▶ RECORDED INFORMATION:
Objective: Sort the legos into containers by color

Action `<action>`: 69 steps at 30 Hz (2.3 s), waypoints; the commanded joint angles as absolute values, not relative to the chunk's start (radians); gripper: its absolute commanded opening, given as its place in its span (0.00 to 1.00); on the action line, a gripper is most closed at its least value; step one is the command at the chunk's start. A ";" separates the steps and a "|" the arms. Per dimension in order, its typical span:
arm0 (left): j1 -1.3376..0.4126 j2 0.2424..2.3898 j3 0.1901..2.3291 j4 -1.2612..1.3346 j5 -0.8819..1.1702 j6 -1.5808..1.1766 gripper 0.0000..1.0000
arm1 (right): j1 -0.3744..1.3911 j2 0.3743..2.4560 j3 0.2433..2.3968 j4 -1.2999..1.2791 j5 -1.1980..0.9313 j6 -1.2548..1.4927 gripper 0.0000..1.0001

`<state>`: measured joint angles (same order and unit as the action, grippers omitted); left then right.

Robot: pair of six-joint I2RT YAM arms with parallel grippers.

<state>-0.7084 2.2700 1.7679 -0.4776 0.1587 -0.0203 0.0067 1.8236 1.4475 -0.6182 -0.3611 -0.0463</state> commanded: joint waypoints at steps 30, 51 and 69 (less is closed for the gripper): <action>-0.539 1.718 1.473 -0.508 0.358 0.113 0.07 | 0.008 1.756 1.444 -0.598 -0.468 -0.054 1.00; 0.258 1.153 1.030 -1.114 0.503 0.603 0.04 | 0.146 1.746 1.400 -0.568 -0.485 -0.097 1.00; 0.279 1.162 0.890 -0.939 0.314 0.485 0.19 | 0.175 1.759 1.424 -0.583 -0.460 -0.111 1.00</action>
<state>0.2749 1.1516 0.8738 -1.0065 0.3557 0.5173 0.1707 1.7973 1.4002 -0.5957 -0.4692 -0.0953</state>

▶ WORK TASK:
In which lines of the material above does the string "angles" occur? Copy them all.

▶ ANSWER TO THIS PROBLEM:
Action `<action>`: 69 steps at 30 Hz (2.3 s), waypoints; the commanded joint angles as absolute values, not relative to the chunk's start (radians); gripper: its absolute commanded opening, given as its place in its span (0.00 to 1.00); on the action line, a gripper is most closed at its least value; step one is the command at the chunk's start. A ";" separates the steps and a "|" the arms. Per dimension in order, its typical span:
`<state>`: measured joint angles (same order and unit as the action, grippers omitted); left then right.

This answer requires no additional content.